▸ **DATA EXTRACTS**:
━━━━━━━━━━

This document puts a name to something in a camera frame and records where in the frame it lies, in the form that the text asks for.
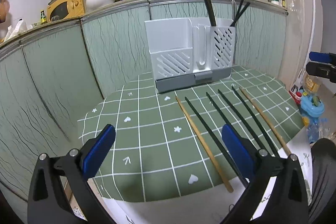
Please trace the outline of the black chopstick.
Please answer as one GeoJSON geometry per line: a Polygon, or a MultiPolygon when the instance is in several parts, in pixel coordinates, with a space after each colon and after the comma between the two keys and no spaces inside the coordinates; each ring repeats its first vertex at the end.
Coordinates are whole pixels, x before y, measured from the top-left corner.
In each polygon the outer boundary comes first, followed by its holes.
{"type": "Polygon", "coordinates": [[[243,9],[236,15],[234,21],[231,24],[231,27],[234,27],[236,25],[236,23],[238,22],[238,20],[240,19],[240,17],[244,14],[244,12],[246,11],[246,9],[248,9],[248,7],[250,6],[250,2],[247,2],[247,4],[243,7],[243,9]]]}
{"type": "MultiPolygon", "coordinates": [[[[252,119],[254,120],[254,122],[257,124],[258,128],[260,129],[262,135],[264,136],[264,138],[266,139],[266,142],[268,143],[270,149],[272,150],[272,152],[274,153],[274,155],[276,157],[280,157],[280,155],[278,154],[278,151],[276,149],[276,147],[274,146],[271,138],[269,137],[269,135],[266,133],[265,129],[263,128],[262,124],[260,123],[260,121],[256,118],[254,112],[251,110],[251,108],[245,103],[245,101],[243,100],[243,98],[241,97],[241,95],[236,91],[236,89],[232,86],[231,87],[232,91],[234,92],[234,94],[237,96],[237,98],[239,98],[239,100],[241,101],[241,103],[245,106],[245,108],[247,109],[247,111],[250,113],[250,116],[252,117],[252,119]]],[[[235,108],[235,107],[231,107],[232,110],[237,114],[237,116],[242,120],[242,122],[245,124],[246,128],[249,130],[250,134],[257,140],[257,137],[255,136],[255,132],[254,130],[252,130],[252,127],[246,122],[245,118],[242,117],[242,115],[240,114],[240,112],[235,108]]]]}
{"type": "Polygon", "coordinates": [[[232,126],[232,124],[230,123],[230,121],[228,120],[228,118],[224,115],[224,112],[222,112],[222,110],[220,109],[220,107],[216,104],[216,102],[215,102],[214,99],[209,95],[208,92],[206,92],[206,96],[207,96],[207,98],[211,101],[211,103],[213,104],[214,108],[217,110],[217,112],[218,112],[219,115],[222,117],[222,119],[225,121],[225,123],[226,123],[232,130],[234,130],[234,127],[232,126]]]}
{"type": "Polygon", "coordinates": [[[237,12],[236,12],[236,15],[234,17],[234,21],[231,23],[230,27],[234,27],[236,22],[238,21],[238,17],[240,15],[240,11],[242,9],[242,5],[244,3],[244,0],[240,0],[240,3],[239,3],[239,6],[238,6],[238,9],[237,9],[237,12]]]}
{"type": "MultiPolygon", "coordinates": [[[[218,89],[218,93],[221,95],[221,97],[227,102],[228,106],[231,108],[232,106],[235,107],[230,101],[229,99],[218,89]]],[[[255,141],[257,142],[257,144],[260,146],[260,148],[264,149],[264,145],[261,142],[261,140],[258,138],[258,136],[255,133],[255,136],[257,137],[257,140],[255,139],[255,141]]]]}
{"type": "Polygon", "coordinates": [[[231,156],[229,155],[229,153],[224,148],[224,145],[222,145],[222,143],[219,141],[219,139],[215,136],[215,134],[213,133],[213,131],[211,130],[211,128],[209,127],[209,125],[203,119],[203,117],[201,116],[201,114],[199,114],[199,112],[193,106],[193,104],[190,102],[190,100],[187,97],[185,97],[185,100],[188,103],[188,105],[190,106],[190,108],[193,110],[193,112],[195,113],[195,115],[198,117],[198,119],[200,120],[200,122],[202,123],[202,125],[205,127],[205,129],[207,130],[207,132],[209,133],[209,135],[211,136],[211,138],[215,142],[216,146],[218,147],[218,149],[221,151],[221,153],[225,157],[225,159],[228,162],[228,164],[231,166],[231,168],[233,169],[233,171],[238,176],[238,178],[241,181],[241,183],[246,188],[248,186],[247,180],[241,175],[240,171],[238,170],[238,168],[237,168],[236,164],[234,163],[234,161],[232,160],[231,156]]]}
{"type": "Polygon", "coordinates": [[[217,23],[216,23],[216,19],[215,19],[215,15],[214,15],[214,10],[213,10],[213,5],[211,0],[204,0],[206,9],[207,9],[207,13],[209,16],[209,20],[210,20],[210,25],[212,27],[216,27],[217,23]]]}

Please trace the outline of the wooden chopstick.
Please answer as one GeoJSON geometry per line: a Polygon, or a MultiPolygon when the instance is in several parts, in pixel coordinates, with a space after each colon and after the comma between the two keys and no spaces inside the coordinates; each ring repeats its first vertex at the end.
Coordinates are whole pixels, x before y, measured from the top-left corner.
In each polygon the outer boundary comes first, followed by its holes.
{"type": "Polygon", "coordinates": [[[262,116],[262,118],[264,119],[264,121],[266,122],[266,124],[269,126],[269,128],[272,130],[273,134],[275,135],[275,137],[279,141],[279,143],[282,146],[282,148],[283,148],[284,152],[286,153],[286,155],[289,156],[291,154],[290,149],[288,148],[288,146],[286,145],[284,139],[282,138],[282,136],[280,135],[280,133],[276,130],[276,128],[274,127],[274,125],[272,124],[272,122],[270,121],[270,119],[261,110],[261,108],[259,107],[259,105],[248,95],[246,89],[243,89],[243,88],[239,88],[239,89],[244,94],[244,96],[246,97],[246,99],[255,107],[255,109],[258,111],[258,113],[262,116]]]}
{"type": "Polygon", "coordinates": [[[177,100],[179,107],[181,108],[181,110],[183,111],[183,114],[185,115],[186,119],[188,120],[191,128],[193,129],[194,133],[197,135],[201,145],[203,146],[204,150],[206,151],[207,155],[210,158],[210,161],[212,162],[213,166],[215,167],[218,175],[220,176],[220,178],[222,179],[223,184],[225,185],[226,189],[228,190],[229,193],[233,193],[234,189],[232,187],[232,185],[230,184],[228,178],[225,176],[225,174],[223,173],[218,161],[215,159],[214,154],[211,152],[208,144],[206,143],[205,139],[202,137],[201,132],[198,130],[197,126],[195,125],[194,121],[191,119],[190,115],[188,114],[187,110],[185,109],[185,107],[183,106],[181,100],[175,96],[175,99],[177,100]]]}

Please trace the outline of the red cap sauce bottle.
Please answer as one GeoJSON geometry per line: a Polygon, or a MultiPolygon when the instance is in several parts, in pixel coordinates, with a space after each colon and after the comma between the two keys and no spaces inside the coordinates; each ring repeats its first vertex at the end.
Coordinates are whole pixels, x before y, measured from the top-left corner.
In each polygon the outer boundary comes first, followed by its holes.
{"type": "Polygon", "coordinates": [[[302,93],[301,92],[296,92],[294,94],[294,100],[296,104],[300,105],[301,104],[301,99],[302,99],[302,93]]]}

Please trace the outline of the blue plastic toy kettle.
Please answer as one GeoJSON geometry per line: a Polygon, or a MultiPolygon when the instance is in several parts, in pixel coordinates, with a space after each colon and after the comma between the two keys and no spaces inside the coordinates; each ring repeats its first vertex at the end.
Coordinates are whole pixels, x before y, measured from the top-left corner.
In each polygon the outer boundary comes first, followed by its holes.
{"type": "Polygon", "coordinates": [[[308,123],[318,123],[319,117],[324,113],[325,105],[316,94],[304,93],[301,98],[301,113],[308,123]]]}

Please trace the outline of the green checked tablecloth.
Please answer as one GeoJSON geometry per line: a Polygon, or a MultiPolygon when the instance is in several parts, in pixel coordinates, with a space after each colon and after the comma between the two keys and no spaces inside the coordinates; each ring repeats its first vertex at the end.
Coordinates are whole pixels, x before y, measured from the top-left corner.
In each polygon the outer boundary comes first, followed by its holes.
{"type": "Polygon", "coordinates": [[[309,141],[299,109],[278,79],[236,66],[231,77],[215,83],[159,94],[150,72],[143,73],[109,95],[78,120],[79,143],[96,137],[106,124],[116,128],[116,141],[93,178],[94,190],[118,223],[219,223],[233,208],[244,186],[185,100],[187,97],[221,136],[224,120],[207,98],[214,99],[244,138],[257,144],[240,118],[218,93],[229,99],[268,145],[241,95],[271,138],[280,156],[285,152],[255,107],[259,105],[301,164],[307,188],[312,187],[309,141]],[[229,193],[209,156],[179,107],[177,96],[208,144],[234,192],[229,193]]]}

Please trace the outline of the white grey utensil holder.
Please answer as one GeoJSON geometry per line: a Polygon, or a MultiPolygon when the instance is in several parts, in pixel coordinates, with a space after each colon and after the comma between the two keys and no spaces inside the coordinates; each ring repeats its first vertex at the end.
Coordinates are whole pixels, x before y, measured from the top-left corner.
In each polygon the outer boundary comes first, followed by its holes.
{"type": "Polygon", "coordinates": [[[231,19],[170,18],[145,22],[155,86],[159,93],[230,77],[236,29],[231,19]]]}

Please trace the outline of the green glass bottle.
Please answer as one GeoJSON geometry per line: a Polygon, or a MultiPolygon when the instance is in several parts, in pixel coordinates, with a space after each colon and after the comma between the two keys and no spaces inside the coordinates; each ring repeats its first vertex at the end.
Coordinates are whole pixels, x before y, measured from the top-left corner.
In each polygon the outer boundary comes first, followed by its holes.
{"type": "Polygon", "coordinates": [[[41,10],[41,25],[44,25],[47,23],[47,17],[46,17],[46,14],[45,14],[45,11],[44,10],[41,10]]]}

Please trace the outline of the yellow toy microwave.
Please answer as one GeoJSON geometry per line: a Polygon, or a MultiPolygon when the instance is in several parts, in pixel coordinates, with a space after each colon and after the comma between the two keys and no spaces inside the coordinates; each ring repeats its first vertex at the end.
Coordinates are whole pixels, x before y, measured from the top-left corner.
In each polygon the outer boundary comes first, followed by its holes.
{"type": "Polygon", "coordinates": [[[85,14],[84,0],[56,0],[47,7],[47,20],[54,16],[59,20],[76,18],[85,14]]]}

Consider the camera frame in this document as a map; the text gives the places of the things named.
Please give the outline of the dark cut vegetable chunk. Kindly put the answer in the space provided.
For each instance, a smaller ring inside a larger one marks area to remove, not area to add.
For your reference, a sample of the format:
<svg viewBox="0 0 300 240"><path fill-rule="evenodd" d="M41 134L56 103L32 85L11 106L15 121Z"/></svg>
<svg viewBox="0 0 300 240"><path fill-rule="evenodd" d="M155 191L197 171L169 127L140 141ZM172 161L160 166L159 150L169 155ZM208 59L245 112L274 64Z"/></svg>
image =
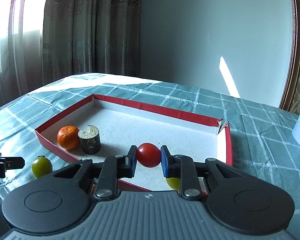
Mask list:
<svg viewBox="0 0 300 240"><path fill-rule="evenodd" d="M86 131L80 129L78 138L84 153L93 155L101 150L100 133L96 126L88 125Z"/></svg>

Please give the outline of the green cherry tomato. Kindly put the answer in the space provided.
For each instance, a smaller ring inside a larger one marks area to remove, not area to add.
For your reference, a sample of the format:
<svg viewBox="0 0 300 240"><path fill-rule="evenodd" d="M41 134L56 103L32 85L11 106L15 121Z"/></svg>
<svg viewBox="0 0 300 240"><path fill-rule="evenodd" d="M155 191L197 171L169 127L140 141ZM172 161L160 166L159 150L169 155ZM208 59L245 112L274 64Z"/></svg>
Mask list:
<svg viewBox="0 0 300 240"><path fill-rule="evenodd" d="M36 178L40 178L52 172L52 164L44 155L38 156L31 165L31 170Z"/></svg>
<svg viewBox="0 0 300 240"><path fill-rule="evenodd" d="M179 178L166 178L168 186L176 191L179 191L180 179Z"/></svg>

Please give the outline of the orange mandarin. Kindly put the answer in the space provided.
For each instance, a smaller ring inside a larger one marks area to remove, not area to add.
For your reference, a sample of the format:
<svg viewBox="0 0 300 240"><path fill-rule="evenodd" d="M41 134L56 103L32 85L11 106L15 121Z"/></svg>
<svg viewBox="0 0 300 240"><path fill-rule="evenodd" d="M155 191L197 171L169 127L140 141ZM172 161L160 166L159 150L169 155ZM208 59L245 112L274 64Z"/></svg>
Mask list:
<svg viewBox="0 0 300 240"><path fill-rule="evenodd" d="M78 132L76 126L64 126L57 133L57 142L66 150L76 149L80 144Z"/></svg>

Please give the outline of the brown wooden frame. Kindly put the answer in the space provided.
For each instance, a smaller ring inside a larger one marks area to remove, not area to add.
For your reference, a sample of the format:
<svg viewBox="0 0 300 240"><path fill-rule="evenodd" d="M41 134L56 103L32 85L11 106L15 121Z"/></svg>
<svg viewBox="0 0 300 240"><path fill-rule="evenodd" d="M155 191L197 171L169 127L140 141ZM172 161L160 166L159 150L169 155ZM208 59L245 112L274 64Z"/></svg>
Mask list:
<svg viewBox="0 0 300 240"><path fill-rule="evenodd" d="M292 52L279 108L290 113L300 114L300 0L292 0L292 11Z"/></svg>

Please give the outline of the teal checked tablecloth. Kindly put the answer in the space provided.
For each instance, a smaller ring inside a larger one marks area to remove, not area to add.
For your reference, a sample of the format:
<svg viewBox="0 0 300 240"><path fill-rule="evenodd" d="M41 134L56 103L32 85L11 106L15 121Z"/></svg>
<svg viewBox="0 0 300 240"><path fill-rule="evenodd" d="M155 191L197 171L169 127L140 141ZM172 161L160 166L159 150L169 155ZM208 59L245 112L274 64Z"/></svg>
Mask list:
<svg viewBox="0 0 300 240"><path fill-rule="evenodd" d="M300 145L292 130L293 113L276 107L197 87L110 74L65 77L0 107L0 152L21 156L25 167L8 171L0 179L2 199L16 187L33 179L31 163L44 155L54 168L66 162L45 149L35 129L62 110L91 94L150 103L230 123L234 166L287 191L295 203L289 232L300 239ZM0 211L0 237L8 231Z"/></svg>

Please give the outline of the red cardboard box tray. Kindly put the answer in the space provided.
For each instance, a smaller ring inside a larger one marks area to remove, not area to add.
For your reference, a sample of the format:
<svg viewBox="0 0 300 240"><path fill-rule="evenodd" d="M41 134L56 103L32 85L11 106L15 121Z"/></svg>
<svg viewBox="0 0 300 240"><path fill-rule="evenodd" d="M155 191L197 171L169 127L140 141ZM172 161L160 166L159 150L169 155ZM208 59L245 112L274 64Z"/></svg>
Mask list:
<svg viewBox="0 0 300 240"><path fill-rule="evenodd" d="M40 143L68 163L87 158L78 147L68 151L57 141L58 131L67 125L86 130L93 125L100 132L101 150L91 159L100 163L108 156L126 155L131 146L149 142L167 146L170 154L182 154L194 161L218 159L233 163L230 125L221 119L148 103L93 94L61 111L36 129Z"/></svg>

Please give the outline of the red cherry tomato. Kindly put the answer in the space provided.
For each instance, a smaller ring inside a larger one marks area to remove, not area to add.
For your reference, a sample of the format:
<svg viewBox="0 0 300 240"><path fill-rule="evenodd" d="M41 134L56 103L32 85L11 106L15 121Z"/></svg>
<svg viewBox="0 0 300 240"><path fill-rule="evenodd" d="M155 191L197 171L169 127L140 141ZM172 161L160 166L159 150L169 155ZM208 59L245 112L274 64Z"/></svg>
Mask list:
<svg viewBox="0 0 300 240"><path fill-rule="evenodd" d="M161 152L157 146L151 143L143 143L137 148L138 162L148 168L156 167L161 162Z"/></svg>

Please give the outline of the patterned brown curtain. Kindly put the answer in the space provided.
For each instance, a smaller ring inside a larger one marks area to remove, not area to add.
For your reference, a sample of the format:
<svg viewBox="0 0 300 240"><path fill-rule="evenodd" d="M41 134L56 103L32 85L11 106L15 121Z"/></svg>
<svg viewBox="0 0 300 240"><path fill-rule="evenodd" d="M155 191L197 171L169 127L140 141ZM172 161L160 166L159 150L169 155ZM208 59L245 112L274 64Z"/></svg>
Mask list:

━━━━━━━━━━

▸ **WHAT IS REQUIRED**: Copy every line of the entries above in which "text" occurs.

▸ **SOLUTION**:
This document puts a name to something in a camera frame and records where in the frame it lies, in the form that the text asks for.
Consider the camera frame in this document as a map; the text gives the places of the things named.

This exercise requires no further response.